Michie, a history student, stops Dixon to inquire about the syllabus for Dixon's special honors subject course in the following fall. Dixon claims the papers are in his room, but he has not actually worked out what he will be teaching. Dixon is planning his special subject in to attract a sufficient number of students without taking them from Welch's classes, and in part because he wants to figure out how to insure that Michie does not take the class, and that three attractive female students do. Additionally, Dixon is unsure whether he will still be at the college the next fall. Michie offers lengthy suggestions about the course, while Dixon avoids the issue to avoid displaying his ignorance.
The two men part at the foot of College Road and Dixon walks to his room in a boardinghouse. His fellow tenants are Alfred Beesley, an assistant lecturer in the English Department, Bill Atkinson, an insurance salesman, and Evan Johns a staff member at the college and an oboe player at Professor Welch's concerts. Waiting for Dixon is a letter from Dr. L. S. Caton announcing the acceptance of Dixon's academic article in Caton's new academic journal. Dixon proceeds to deface the photo on the cover of one of Johns's magazines because Johns is a suck-up whom Dixon doesn't like.
Beesley comes home and Dixon tells him about the acceptance of his article. Beesley suggests that L.S. Caton's vaguely worded note will not be enough to guarantee Dixon's job security. The two men sit down to tea served by Miss Cutler, the housekeeper, and Bill Atkinson comes in. Beesley asks Dixon first if Dixon's article is any good, and then why Dixon decided to take up medieval studies. Dixon is surprised that Beesley would assume that Dixon was taking either the paper or his career seriously. Dixon has become a medievalist because the medieval coursework was easier at his college.
Beesley leaves and Dixon asks Atkinson to phone him at the Welches' on Sunday to give Dixon an excuse to leave the get-together early. At this moment, Johns arrives in the room. Dixon is unsure if Johns, a friend of both of the Welches, has overheard the conversation. Johns will be going to the Welches for the weekend as well, but Dixon has resolved to take the bus rather than ride with Johns. Dixon walks to the bus stop feeling optimistic and energized by the business of the city center. He looks forward to giving Margaret a book of verse he's bought for her.

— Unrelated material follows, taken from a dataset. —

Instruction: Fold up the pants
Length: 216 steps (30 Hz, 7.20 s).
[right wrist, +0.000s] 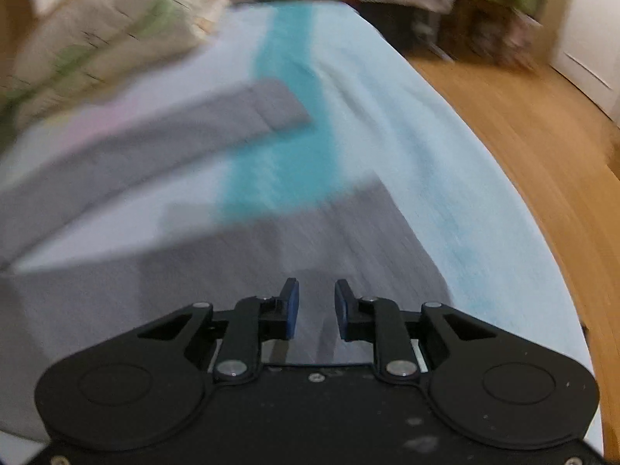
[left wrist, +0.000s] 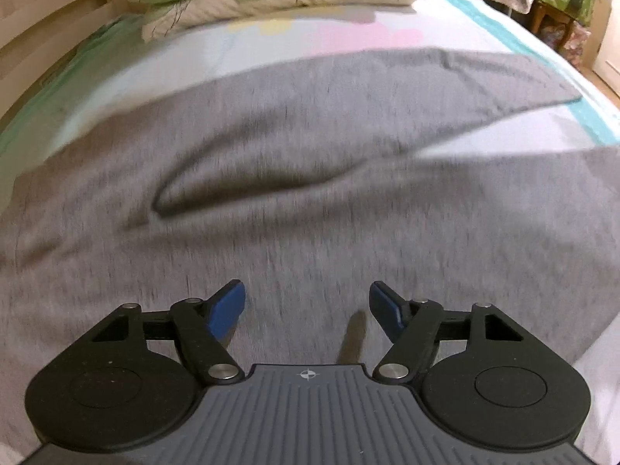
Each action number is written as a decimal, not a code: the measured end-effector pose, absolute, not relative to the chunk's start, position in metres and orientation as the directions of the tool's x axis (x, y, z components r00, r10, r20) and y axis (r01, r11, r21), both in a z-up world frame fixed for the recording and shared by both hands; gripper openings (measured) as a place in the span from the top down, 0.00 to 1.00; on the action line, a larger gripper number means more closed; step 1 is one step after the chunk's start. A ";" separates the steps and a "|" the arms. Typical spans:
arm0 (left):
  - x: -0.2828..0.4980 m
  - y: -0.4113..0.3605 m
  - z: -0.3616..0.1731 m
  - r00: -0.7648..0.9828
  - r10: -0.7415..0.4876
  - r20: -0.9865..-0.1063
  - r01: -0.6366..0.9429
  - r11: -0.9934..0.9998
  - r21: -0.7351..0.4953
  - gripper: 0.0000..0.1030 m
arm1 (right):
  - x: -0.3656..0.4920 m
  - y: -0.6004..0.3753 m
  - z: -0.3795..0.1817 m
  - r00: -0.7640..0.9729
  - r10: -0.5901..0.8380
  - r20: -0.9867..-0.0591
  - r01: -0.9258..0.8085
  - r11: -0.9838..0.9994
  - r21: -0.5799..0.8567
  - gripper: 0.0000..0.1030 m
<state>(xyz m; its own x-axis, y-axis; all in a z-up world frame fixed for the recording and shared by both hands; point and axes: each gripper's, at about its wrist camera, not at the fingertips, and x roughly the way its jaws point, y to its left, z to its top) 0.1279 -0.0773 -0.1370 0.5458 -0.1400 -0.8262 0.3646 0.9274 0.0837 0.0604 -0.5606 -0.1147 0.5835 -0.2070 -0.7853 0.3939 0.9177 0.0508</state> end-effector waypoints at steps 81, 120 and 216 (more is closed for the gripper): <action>0.356 -0.158 -0.167 0.572 -0.230 -0.788 0.359 0.933 -0.012 0.30 | 0.382 -0.402 -0.146 0.464 0.253 -0.849 -0.582 0.809 -0.077 0.57; 0.335 -0.097 -0.131 0.372 -0.405 -0.835 0.053 0.908 -0.416 0.36 | 0.196 -0.371 -0.119 0.654 0.155 -0.741 -0.466 0.853 -0.234 0.97; 0.060 -0.099 -0.148 0.481 -0.387 -0.787 0.532 0.842 -0.089 0.93 | 0.105 -0.500 -0.097 0.630 -0.288 -0.721 0.369 0.928 -0.050 0.71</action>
<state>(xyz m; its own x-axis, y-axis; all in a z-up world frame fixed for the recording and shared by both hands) 0.0596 -0.0987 -0.1476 0.4811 -0.3867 -0.7868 0.5320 0.8421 -0.0885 0.1049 -0.4998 -0.0972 0.6295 -0.2885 -0.7214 0.3686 0.9283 -0.0496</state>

The beginning of Chapter 3 marks one of the few explicit reference to World War II in Lucky Jim. We learn that Dixon's history student Michie commanded a tank troop during the war, while Dixon saw no war action in his post as an Royal Air Force corporal in Western Scotland. These brief details continue the novel's attempt to expose ineffective hierarchies—Dixon seems well aware of the irony that he commands Michie in the post-war setting of the college, even though Michie held a higher and more dangerous position during the war.
Michie is the only student we see Dixon interact with in the novel, and the scenes involving Michie turn up another comic incongruity: while the studious Michie expects that teaching and learning are based on academic concerns, Dixon actually plans his classes around his desire to have three pretty female students in his class. The pettiness behind many university decisions is further evidenced throughout the novel. Nothing is straightforward in Dixon's interactions with other students and faculty. When Beesley advises Dixon that Caton's acceptance of Dixon's article is not concrete enough, for example, Dixon immediately wonders whether the advice is sound, or the product of Beesley's disappointment about his own job-rejection letter.

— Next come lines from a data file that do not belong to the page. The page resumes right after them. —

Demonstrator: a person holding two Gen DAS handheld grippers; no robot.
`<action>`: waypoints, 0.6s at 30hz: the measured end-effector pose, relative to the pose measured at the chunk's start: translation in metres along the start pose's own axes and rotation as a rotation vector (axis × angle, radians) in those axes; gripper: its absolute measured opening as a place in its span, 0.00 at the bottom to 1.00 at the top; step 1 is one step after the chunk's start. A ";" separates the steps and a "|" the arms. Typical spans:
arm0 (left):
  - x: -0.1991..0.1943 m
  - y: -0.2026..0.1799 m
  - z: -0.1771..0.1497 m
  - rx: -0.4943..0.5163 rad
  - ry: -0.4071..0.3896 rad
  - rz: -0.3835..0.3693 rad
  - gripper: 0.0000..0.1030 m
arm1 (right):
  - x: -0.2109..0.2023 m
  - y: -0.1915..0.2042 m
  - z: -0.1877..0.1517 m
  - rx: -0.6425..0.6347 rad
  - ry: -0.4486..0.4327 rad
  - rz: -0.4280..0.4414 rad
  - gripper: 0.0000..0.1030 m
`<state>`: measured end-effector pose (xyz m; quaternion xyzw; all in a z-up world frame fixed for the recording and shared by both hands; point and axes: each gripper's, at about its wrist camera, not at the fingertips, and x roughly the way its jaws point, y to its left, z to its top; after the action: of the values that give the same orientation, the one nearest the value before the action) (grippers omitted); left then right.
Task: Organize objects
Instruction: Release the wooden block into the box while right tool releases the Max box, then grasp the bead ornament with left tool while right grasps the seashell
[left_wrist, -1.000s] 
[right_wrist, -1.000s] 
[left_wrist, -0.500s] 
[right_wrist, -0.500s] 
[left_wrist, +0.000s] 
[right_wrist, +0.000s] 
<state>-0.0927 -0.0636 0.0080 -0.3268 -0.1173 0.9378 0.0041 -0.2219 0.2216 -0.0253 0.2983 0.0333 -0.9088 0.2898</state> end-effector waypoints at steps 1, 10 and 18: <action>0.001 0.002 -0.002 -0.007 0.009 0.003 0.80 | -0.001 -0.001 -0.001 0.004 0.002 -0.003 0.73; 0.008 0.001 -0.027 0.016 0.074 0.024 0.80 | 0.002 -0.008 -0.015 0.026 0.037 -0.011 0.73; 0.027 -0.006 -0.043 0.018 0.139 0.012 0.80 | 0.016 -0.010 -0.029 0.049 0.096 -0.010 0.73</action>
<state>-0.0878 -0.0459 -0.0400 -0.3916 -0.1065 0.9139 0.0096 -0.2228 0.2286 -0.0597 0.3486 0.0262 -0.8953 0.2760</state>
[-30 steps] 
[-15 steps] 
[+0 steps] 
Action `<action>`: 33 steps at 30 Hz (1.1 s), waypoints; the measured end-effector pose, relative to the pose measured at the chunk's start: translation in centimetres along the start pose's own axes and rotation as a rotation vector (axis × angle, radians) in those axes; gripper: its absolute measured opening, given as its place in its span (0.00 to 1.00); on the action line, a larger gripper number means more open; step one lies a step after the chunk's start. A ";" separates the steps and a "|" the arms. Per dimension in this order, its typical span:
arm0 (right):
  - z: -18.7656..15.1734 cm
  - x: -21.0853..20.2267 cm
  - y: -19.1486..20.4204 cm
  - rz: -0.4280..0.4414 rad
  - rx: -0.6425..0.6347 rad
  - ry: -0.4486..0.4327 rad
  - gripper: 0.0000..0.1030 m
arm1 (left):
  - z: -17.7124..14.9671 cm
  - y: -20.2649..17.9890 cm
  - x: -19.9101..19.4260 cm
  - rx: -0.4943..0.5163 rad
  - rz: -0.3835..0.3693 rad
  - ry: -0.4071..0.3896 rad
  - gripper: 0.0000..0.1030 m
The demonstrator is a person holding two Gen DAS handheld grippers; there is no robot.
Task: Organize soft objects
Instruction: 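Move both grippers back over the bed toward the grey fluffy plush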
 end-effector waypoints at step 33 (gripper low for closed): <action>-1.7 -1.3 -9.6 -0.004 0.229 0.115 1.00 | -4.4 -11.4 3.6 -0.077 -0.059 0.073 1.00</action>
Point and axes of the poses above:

Bill Atkinson, who is introduced in this chapter, is so far the one character who is completely straightforward. Bill treats everything and everyone around him with a skepticism that borders on hatred. Dixon claims to admire him "for his air of detesting everything that presented itself to his senses" but Atkinson also contrasts with the other characters in that his emotions and motives are uncomplicated and easily read from his outward features. But when Dixon attempts to be as straightforward as Atkinson by explaining honestly to Beesley that he doesn't take his article or career choice seriously, he is met with Beesley's quiet disapproval and is warned not to be so honest with Welch.

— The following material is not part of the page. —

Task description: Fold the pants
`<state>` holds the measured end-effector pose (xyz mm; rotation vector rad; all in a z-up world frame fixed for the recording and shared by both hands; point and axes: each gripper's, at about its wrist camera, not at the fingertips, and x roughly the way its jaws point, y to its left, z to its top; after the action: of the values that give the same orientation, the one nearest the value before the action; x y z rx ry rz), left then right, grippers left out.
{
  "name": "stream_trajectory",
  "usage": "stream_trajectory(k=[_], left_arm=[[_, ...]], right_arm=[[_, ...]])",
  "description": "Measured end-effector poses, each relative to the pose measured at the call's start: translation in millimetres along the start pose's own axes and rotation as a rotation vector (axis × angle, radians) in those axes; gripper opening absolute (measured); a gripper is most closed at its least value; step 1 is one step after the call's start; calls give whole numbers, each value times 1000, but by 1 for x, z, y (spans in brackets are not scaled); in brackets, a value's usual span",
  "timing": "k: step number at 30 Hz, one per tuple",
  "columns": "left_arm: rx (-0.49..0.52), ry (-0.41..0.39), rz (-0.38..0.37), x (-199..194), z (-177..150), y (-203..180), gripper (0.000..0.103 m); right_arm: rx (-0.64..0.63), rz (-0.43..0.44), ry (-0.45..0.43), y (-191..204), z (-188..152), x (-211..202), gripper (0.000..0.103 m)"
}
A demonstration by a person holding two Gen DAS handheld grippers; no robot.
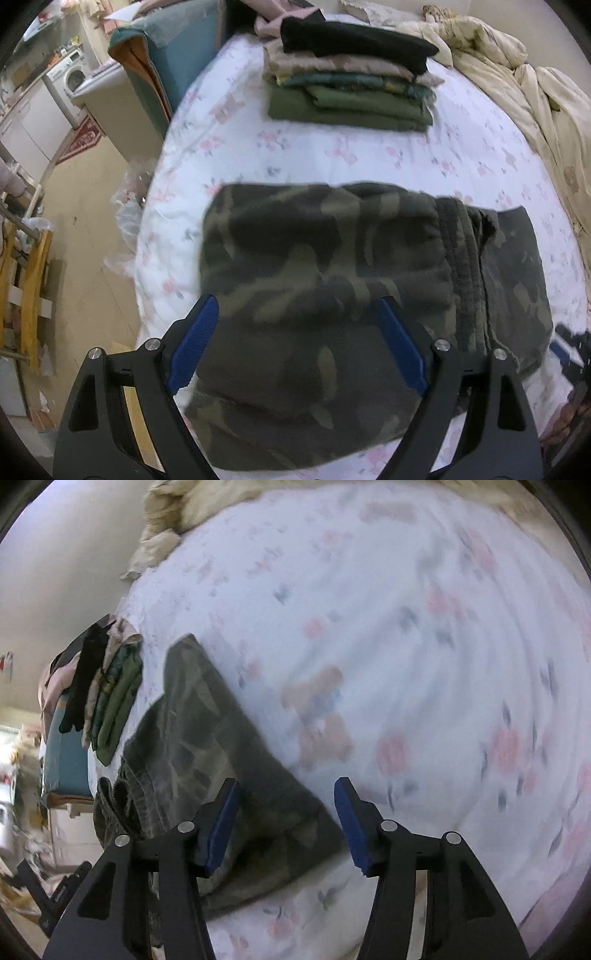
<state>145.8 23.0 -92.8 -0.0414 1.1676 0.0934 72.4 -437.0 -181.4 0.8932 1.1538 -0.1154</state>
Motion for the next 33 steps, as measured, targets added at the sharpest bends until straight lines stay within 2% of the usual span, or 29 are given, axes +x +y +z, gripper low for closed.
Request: stream_trajectory(k=[3, 6, 8, 11, 16, 20, 23, 24, 28, 33], left_arm=[[37, -8, 8, 0, -6, -10, 85], [92, -38, 46, -1, -8, -19, 85], [102, -48, 56, -1, -6, -21, 85], [86, -36, 37, 1, -4, -19, 85], [56, -14, -14, -2, -3, -15, 85], [64, -18, -24, -5, -4, -16, 85], [62, -19, -25, -6, -4, -15, 85], [63, -20, -24, -6, -4, -15, 85], [67, -21, -10, -4, -4, -15, 85], [81, -23, 4, 0, -4, -21, 85]], right_arm=[[-2, -13, 46, 1, 10, 14, 56], [57, 31, 96, -10, 9, 28, 54], [57, 19, 108, -12, 5, 29, 48], [28, -31, 131, -12, -4, 23, 22], [58, -34, 118, -17, -14, 6, 22], [155, 61, 49, -29, -14, -6, 31], [177, 85, 35, -32, -12, -4, 61], [196, 105, 35, -34, -13, -1, 67], [193, 88, 83, -34, -18, 19, 67], [111, 178, 109, -14, -21, 35, 66]])
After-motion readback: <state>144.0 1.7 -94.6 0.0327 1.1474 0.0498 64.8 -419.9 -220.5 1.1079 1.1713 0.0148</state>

We begin to realize the unreliability of a narrative that focuses solely on Dixon's viewpoint in Chapter 3. Dixon seems annoyed by having to guess at the motivations of others, yet he disfigures the cover of Evan Johns' magazine for no reason other than the fact that he dislikes Johns. This discrepancy between Dixon's beliefs and actions becomes even more apparent when we later see Dixon wondering what he has done to deserve Johns' retaliation.
Just as Chapter 2 ended with Dixon's vision of London, Chapter 3 ends with Dixon feeling energized and optimistic due to his brief walk through the rush-hour business of the local city center. Evidently, Dixon is happiest when in an urban setting.